[[ Available records, beginning ]]
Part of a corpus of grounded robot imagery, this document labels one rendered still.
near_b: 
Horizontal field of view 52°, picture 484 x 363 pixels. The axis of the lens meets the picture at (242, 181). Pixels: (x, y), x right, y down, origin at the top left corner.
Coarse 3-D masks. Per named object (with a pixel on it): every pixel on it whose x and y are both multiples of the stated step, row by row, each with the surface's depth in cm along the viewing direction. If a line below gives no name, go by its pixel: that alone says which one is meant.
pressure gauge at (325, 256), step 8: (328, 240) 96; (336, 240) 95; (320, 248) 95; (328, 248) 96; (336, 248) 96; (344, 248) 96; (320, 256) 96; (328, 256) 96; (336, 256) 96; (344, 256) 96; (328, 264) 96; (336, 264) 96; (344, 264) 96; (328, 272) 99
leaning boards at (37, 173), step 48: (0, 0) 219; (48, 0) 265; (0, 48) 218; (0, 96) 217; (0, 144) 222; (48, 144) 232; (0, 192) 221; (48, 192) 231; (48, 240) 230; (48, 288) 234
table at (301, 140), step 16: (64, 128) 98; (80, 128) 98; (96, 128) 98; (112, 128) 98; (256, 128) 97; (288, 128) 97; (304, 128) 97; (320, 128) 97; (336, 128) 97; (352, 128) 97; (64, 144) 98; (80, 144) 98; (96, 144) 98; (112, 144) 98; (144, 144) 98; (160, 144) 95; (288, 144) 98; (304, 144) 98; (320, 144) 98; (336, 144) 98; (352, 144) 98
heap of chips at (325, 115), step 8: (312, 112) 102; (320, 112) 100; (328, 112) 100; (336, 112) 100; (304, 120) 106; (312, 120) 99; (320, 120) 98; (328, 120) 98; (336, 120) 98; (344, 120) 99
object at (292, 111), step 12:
[[ Available records, end ]]
**Task directions**
Having read the entries above, restate them all word for word.

**Reply to the task**
Part of a corpus of grounded robot imagery, this document labels one rendered still.
near_b: 
Horizontal field of view 52°, picture 484 x 363 pixels. The axis of the lens meets the picture at (242, 181). Pixels: (x, y), x right, y down, origin at the top left corner.
Coarse 3-D masks. Per named object (with a pixel on it): every pixel on it whose x and y are both multiples of the stated step, row by row, each with the surface's depth in cm along the viewing direction. If a line below gives no name, go by its pixel: that alone says which one is meant.
pressure gauge at (325, 256), step 8: (328, 240) 96; (336, 240) 95; (320, 248) 95; (328, 248) 96; (336, 248) 96; (344, 248) 96; (320, 256) 96; (328, 256) 96; (336, 256) 96; (344, 256) 96; (328, 264) 96; (336, 264) 96; (344, 264) 96; (328, 272) 99
leaning boards at (37, 173), step 48: (0, 0) 219; (48, 0) 265; (0, 48) 218; (0, 96) 217; (0, 144) 222; (48, 144) 232; (0, 192) 221; (48, 192) 231; (48, 240) 230; (48, 288) 234
table at (301, 140), step 16: (64, 128) 98; (80, 128) 98; (96, 128) 98; (112, 128) 98; (256, 128) 97; (288, 128) 97; (304, 128) 97; (320, 128) 97; (336, 128) 97; (352, 128) 97; (64, 144) 98; (80, 144) 98; (96, 144) 98; (112, 144) 98; (144, 144) 98; (160, 144) 95; (288, 144) 98; (304, 144) 98; (320, 144) 98; (336, 144) 98; (352, 144) 98
heap of chips at (325, 115), step 8: (312, 112) 102; (320, 112) 100; (328, 112) 100; (336, 112) 100; (304, 120) 106; (312, 120) 99; (320, 120) 98; (328, 120) 98; (336, 120) 98; (344, 120) 99
object at (292, 111), step 12:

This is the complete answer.